Gyles, Althea (1868–1949), poet and artist, was born in Kilmurry, Co. Waterford. Her father, George Gyles, came from a well-connected Anglo-Irish family, who, according to W. B. Yeats, were ‘so haughty that their neighbours called them the Royal Family’ (Colman, 104); her mother, Alithea Emma Gyles, was the daughter of Edward Grey, bishop of Hereford. In 1889 Althea and her family moved to Dublin, where she studied art. During this period she appears to have become associated with the theosophical movement, in particular the group that based itself at 3 Ely Place. She is also thought to have contributed articles to the Irish Theosophist. By 1892 she had left Dublin for London, where she resumed her study of art, initially at Pedders and from 1893 at the Slade School of Fine Art, while continuing to pursue her interest in the mystical through her association with the Hermetic Order of the Golden Dawn. She also mixed with London literati, meeting, among others, Oscar Wilde, who had a high opinion of her work. She later provided illustrations for his poem ‘The harlot’s house’.

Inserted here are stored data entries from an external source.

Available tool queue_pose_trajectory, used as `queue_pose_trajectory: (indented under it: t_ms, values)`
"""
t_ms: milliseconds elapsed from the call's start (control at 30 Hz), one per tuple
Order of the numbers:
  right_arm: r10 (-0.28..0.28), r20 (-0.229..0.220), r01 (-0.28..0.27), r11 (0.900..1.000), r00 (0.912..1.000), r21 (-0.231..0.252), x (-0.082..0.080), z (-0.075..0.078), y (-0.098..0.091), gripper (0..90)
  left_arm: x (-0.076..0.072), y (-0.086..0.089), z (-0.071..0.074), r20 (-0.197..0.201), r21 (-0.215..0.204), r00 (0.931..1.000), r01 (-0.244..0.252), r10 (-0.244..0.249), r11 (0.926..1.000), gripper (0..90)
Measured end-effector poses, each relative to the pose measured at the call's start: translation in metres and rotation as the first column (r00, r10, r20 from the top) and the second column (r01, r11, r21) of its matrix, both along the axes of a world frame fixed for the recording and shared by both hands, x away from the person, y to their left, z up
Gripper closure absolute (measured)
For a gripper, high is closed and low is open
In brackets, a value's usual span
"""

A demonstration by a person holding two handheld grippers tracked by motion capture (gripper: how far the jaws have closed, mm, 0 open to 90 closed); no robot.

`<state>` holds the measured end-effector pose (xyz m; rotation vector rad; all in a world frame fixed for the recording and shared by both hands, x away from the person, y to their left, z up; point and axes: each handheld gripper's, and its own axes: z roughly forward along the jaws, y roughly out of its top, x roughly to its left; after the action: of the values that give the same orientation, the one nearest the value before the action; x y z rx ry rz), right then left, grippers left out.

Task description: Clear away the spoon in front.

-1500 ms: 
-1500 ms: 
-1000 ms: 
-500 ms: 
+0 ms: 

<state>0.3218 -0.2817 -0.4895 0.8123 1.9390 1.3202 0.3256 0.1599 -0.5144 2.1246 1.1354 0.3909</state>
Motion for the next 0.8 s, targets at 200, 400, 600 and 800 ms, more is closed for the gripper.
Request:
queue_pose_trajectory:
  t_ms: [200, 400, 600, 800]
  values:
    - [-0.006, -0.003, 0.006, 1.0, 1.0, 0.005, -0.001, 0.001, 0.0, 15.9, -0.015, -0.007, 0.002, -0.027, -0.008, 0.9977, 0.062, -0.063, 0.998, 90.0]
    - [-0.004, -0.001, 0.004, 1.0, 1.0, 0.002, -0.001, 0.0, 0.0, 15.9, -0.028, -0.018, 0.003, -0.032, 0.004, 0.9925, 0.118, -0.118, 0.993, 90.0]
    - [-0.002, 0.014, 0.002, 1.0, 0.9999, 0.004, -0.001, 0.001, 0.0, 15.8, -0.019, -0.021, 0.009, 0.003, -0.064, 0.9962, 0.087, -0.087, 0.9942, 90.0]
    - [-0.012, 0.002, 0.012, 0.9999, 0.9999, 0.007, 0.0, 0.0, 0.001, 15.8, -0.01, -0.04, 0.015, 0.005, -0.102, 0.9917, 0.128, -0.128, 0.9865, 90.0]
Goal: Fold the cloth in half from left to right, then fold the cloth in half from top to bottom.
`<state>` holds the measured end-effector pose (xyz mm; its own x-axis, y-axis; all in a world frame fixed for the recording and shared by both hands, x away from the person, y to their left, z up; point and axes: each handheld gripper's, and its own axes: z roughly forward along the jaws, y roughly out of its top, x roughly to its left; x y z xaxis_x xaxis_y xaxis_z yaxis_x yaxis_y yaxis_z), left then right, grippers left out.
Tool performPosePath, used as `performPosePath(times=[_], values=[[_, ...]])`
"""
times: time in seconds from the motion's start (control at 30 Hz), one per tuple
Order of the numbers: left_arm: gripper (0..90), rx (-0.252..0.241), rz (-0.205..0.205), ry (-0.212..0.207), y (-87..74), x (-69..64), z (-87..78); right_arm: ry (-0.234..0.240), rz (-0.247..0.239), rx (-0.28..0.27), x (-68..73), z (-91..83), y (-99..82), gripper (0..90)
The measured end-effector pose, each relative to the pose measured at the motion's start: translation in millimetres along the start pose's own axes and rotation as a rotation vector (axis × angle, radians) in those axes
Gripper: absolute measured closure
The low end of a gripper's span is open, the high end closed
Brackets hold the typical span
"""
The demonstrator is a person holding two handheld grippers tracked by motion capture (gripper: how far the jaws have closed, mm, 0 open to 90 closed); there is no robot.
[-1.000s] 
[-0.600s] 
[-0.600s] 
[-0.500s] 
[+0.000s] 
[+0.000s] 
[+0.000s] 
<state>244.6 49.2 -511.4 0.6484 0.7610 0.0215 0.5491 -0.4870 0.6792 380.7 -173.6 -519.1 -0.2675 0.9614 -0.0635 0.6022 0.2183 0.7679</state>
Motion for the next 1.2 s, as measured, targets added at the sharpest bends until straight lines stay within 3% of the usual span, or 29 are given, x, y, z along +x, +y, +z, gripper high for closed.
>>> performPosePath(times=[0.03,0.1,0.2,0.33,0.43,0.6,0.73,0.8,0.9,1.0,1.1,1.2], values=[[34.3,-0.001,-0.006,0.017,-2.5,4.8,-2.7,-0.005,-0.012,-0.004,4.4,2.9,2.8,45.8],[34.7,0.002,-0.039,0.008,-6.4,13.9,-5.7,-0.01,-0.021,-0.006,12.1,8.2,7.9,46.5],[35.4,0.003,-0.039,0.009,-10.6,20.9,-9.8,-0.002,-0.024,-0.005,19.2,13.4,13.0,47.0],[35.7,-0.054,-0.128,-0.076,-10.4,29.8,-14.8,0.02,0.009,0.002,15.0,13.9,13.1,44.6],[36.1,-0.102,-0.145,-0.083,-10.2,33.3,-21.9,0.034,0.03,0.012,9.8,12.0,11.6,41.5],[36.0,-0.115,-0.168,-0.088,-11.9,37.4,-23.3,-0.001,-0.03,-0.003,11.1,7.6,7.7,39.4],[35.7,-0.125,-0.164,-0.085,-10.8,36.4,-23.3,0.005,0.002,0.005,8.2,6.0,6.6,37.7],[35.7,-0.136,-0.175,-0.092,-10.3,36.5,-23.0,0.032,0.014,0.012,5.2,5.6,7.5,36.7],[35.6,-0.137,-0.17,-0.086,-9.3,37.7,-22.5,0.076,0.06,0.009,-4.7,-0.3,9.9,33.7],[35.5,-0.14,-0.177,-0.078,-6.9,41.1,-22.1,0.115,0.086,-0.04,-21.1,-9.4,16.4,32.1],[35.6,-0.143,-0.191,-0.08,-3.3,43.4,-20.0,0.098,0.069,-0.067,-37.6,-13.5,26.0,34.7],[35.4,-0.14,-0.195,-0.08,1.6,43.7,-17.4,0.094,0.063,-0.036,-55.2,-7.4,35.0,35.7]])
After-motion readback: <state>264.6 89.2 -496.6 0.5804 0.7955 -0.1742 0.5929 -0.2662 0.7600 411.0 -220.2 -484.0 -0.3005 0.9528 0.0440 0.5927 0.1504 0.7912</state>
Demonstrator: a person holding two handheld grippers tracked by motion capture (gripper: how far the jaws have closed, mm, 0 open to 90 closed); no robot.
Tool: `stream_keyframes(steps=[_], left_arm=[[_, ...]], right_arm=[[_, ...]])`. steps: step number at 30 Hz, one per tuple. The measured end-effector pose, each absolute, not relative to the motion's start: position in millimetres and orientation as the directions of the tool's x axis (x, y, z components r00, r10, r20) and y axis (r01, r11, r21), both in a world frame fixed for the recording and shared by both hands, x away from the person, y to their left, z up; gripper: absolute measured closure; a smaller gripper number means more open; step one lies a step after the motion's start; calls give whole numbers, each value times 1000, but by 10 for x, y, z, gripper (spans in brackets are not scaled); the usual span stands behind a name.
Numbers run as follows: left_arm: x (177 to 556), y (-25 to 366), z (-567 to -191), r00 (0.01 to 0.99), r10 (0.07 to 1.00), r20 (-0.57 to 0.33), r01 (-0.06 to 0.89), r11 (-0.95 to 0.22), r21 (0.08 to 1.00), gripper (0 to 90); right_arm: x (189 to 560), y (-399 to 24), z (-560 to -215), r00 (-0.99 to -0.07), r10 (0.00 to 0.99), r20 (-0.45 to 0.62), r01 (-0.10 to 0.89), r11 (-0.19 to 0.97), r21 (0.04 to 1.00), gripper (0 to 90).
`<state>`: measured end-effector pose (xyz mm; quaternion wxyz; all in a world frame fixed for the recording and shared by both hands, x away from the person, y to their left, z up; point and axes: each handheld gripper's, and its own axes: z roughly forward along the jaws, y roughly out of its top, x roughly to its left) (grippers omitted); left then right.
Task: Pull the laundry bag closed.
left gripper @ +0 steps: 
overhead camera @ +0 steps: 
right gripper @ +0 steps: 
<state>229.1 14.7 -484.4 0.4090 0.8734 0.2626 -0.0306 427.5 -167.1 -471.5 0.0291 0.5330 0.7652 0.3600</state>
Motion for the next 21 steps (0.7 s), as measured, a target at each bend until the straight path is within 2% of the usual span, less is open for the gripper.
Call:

It was, however, as Yeats’s chosen book designer that she is best remembered. During their brief collaboration she devised neo-Celtic cover designs for The secret rose (1897), Poems (1899), and The wind among the reeds (1899). During this period she also produced a cover design for The idylls of Killyowen (1898) by Father Matthew Russell. Although Yeats included her poem ‘Sympath’ in his selection for the anthology of 1900 by T. W. Rolleston and Stopford Brooke, her recent relationship with the morally dubious bookseller and pornographer Leonard Smithers led to his distancing himself from her; the breakup of the relationship with Smithers resulted in her physical collapse, from which she never entirely recovered. Plagued by financial difficulties, she nevertheless refused to accept assistance from her family. Her friend Cecil French described her as ‘a noble difficult being who invariably became the despair of those who had helped her’ (Colman, 105).
Although she abandoned book design, Gyles continued to write poetry, contributing individual poems to the Saturday Review (September 1900), the arts magazine Kensington (1901), Venture (1905), the Academy (December 1906), and Clifford Bax’s occultist magazine Orpheus (January 1912). She subsequently contributed work to the Peasant Art Guild’s magazine the Vineyard. After a period living in Folkestone (c.1910) and Cornwall, by which time she had added horoscope writing, Buddhism, anti-vivisection, and vegetarianism to her interests, she returned to London. Her later years were spent in poverty. She died in a nursing home at Crystal Palace in 1949. Her papers, which include two unfinished novels, a play and children’s fiction, are in the Reading University Library. The character of Ariadne Berden in Faith Compton Mackenzie’s novel Tatting (1957) is based on her.